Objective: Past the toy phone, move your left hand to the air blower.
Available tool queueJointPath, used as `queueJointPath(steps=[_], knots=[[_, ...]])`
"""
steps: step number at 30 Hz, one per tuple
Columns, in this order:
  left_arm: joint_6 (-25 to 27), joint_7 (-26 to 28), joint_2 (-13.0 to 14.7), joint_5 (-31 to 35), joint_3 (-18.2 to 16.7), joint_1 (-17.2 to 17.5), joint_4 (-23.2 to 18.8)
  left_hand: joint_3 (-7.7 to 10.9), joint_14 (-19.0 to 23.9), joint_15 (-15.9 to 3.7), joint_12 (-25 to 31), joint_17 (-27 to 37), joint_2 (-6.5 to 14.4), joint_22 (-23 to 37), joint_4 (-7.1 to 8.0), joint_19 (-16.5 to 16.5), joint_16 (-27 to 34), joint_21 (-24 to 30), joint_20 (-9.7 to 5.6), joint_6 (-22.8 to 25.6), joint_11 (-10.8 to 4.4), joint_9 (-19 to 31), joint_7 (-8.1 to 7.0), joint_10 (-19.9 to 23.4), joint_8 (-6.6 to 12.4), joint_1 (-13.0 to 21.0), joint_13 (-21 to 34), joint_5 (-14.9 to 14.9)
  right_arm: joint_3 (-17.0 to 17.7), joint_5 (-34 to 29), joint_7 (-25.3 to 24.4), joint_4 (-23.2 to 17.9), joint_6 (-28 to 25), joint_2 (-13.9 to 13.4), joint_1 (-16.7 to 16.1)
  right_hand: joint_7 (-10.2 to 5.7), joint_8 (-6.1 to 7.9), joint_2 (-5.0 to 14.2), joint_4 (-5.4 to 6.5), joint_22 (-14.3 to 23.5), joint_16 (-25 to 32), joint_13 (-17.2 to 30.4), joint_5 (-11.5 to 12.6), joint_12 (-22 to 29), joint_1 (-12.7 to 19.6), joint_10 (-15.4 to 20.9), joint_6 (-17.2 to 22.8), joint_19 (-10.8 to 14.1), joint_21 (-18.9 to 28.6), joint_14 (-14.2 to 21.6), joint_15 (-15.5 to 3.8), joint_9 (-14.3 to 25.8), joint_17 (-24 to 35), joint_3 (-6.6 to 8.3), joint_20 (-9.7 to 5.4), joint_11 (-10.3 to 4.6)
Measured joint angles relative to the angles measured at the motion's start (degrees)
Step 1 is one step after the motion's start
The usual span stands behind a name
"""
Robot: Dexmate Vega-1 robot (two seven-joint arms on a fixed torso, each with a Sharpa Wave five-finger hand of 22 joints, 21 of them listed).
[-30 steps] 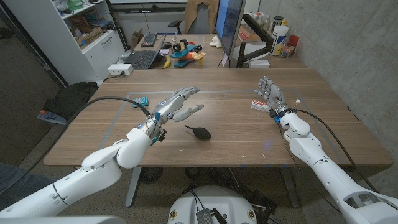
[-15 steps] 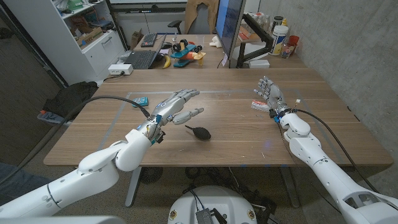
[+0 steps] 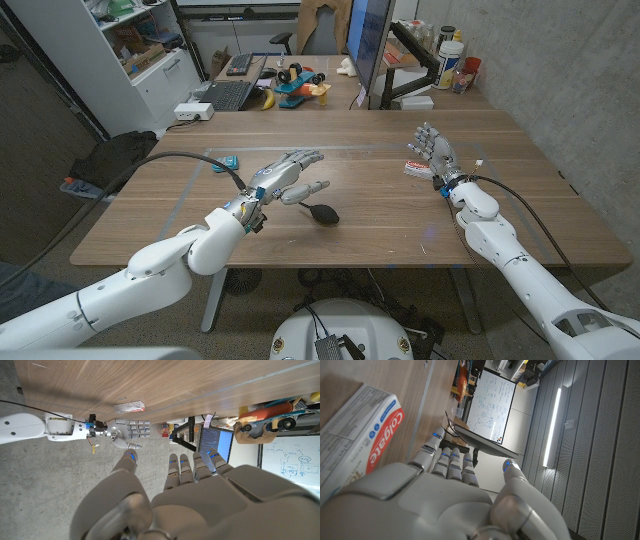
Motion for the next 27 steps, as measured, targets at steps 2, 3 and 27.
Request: queueJointPath(steps=[2, 3, 27], knots=[[0.3, -0.4, 0.4, 0.1, 2.4, -2.3, 0.0, 0.00, 0.0, 0.00, 0.0, 0.0, 0.0, 0.0, 0.00, 0.0, 0.0, 0.0, 0.00, 0.0, 0.00, 0.0, 0.00, 0.0, 0.00, 0.0, 0.0, 0.0, 0.1, 0.1, 0.0, -0.1, 0.1, 0.0, -0.1, 0.00, 0.00, 0.00, -0.21, 0.0, 0.0, 0.0, 0.0, 0.0, 0.0, 0.0, 0.0, 0.0, 0.0, 0.0, 0.00, 0.0, 0.0, -0.21, 0.00, 0.00], [0.5, -0.7, 0.4, 0.1, 2.4, -2.3, 0.0, 0.00, 0.0, 0.00, 0.0, 0.0, 0.0, 0.0, 0.00, 0.0, 0.0, 0.0, 0.00, 0.0, 0.00, 0.0, 0.00, 0.0, 0.00, 0.0, 0.0, 0.0, 0.1, 0.1, 0.0, -0.1, 0.1, -0.1, -0.1, 0.00, 0.00, 0.00, -0.21, 0.0, 0.0, 0.0, 0.0, 0.0, 0.0, 0.0, 0.0, 0.0, 0.0, 0.0, 0.00, 0.0, 0.0, -0.21, 0.00, 0.00], [2.9, -3.1, 0.2, 0.6, 10.5, -9.1, 1.7, 0.00, 0.3, 0.28, 0.0, 0.0, 0.0, 0.3, -0.48, 0.0, 0.0, -0.6, 0.00, 0.0, 0.00, 0.0, 0.00, 0.0, 0.00, 0.0, 0.0, 0.0, 0.6, 0.4, 0.2, -0.1, 0.7, -0.3, -0.1, 0.00, 0.00, 0.00, -0.20, 0.0, 0.0, 0.0, 0.0, 0.0, 0.0, 0.0, 0.0, 0.0, 0.0, 0.0, 0.00, 0.0, 0.0, -0.20, 0.00, 0.00]])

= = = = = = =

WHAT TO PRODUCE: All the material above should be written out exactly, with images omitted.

ANSWER TO THIS EXERCISE:
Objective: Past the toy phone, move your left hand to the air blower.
Available tool queueJointPath, used as `queueJointPath(steps=[_], knots=[[_, ...]])`
"""
steps: step number at 30 Hz, one per tuple
Columns, in this order:
  left_arm: joint_6 (-25 to 27), joint_7 (-26 to 28), joint_2 (-13.0 to 14.7), joint_5 (-31 to 35), joint_3 (-18.2 to 16.7), joint_1 (-17.2 to 17.5), joint_4 (-23.2 to 18.8)
  left_hand: joint_3 (-7.7 to 10.9), joint_14 (-19.0 to 23.9), joint_15 (-15.9 to 3.7), joint_12 (-25 to 31), joint_17 (-27 to 37), joint_2 (-6.5 to 14.4), joint_22 (-23 to 37), joint_4 (-7.1 to 8.0), joint_19 (-16.5 to 16.5), joint_16 (-27 to 34), joint_21 (-24 to 30), joint_20 (-9.7 to 5.6), joint_6 (-22.8 to 25.6), joint_11 (-10.8 to 4.4), joint_9 (-19 to 31), joint_7 (-8.1 to 7.0), joint_10 (-19.9 to 23.4), joint_8 (-6.6 to 12.4), joint_1 (-13.0 to 21.0), joint_13 (-21 to 34), joint_5 (-14.9 to 14.9)
  right_arm: joint_3 (-17.0 to 17.7), joint_5 (-34 to 29), joint_7 (-25.3 to 24.4), joint_4 (-23.2 to 17.9), joint_6 (-28 to 25), joint_2 (-13.9 to 13.4), joint_1 (-16.7 to 16.1)
  right_hand: joint_7 (-10.2 to 5.7), joint_8 (-6.1 to 7.9), joint_2 (-5.0 to 14.2), joint_4 (-5.4 to 6.5), joint_22 (-14.3 to 23.5), joint_16 (-25 to 32), joint_13 (-17.2 to 30.4), joint_5 (-11.5 to 12.6), joint_12 (-22 to 29), joint_1 (-12.7 to 19.6), joint_10 (-15.4 to 20.9), joint_6 (-17.2 to 22.8), joint_19 (-10.8 to 14.1), joint_21 (-18.9 to 28.6), joint_14 (-14.2 to 21.6), joint_15 (-15.5 to 3.8), joint_9 (-14.3 to 25.8), joint_17 (-24 to 35), joint_3 (-6.6 to 8.3), joint_20 (-9.7 to 5.4), joint_11 (-10.3 to 4.6)
Measured joint angles relative to the angles measured at the motion's start (degrees)
Step 1 is one step after the motion's start
The usual span stands behind a name
"""
Robot: Dexmate Vega-1 robot (two seven-joint arms on a fixed torso, each with a Sharpa Wave five-finger hand of 22 joints, 21 of them listed).
[-30 steps] 
[-15 steps] 
[+0 steps] 
Motion for the next 27 steps, as measured, targets at steps 2, 3 and 27.
Request: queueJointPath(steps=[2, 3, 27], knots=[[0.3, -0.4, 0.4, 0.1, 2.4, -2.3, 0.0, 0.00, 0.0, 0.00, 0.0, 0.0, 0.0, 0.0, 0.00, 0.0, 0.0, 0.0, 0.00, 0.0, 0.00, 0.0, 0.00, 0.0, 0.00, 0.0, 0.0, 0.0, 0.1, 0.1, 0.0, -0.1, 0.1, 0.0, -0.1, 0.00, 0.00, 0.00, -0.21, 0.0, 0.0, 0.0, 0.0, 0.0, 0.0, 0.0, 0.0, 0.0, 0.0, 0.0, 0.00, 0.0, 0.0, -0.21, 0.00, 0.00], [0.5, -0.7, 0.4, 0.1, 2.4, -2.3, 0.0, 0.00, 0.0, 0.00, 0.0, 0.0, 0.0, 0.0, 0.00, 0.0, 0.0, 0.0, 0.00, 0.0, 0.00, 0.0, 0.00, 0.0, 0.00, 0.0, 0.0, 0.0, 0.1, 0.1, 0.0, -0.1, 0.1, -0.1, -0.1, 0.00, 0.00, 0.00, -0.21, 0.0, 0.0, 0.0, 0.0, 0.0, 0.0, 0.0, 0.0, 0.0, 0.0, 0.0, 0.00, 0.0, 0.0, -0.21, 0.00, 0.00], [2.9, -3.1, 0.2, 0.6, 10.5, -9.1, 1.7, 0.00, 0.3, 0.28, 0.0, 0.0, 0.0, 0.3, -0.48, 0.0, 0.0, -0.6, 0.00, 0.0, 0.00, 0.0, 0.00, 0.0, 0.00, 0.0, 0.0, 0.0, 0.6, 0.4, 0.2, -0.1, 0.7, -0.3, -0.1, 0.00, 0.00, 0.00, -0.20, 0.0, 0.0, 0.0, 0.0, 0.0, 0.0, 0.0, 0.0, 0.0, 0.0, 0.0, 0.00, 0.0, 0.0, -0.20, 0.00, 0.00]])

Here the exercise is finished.